Friday, September 17, 2010

Tragedy Time

[I wrote a slightly less polished version of this in German for class last week]

I’m talking with a friend, and it’s going well. She wants to know what I did over the summer. Because I trust her, I tell her that I volunteered at a program for autistic kids.

Her eyebrows go up like she’s watching a sad movie. “That’s so heavy!” she exclaims. “Was it really hard?”

I don’t know what to tell her. I try to explain that being autistic isn’t a tragedy like people think. I tell her that the kids are still kids, that actually the hardest part was getting along with my co-workers. But I didn’t like her breathy “that’s so heavy!”, so there are some things she doesn’t get to know. She won’t find out that when I was a kid, I went through the same program.


A lot of people think that autism is a tragedy. Some say it’s so bad that we have to find the genes, we have to prevent it. They say that autistic kids ruin their parents lives, that autistic adults ruin their own lives. They think that the world would be better without autism. Without us.


People say, “You don’t seem disabled.” But they always have an explanation for why I’m so different. “You don’t seem disabled,” they say, “but you do seem kinda weird.” Or “you seem shy.” “I thought that you were just really sheltered.” “I thought that you were from another country.” “I thought you were on drugs.” People make up lots of explanations for me. Autism is never one of them.

Lots of people don’t want to think about disability, about autism. They’re afraid of these things. They think that disability is the same thing as sadness. That autism is so heavy. They don’t want to change their minds.

“You don’t seem disabled.” “I thought it was something else.”

Of course you did.


“What did you do over the summer?” another friend asks.

“Not much,” I say. “How about you?”


  1. As a fellow person with autism who works with people with autism, I just wanted to say thank you for articulating my experiences so clearly for me. Now, the next time someone says, "There must be a special place in heaven for people who do what you do," I'll have something more to say than, "It's not really like that . . . "


  2. Thank you so much for your comment! I'm always glad to learn that other people are thinking the same thing I'm thinking about something.

    "Special place in heaven," ugh. I'm sorry anyone would say that to you.

  3. As a parent of an autistic child, I think you offer a lot of perspective. And actually, though her diagnosis was not easy, I don't think we ever thought of her as a tragedy. I do think it was a shock. And the future was looking really uncertain for our baby. Which is, yeah, a kick in the head.
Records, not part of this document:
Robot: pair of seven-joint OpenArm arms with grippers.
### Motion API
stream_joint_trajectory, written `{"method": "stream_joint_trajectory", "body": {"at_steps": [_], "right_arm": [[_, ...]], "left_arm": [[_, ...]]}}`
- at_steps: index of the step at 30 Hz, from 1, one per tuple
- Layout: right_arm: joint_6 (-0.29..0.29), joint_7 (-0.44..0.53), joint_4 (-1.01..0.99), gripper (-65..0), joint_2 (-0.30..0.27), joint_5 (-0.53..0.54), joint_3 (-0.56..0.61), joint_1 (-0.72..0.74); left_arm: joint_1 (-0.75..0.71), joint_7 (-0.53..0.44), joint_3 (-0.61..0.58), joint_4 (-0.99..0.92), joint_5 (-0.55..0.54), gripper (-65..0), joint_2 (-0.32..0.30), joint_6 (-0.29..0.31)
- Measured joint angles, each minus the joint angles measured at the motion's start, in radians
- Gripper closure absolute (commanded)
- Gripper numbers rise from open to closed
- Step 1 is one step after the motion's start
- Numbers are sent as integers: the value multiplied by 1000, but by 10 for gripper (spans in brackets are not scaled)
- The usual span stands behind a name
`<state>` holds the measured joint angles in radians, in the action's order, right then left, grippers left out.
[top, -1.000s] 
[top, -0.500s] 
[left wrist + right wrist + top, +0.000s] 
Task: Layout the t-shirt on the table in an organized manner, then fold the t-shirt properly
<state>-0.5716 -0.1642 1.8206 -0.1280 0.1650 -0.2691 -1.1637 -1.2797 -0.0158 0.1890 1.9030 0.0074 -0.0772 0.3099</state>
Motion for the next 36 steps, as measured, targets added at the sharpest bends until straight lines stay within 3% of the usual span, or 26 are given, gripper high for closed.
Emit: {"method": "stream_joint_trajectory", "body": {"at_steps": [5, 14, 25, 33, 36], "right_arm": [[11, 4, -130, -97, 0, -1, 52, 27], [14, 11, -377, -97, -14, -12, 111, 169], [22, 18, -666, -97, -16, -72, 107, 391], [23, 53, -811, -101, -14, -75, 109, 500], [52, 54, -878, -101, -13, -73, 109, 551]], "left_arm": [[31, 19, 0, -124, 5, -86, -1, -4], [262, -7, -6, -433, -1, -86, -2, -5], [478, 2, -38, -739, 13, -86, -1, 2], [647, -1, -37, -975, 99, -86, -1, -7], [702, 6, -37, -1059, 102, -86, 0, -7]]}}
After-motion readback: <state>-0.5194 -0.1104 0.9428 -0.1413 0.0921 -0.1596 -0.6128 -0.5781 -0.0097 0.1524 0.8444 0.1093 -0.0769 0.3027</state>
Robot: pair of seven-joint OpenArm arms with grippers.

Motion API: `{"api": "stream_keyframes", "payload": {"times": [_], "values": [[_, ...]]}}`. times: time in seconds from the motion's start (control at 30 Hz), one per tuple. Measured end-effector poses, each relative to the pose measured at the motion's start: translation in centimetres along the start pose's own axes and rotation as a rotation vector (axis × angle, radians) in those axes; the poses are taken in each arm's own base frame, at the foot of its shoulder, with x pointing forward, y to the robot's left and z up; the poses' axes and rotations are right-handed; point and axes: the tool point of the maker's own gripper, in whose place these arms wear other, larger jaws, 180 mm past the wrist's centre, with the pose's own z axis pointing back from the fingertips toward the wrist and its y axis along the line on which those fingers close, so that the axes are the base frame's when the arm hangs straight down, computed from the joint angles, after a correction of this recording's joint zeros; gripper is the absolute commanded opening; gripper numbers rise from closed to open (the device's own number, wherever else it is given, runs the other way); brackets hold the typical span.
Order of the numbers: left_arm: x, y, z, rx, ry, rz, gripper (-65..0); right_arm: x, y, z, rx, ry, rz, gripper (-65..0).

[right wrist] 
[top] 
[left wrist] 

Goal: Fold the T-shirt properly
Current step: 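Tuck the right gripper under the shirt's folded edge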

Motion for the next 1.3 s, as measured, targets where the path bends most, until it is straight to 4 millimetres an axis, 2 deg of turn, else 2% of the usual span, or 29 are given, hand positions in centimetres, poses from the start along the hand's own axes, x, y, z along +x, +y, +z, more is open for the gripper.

    But ... but... cure? No. I think it's part of who she is. I think things she can do (that many others can't), and the things she can't are part and parcel and if you take one thing away, you may just take it all away. Are there things she needs to learn...yep. Are there things I won't worry too much about... also yes. Are things easy? Not by a long shot. Nothing good ever is.

  4. Lissa, I'm always glad to hear from parents who are taking a non-catastrophic outlook on their child's diagnosis. I'm glad you support your daughter to be who she is.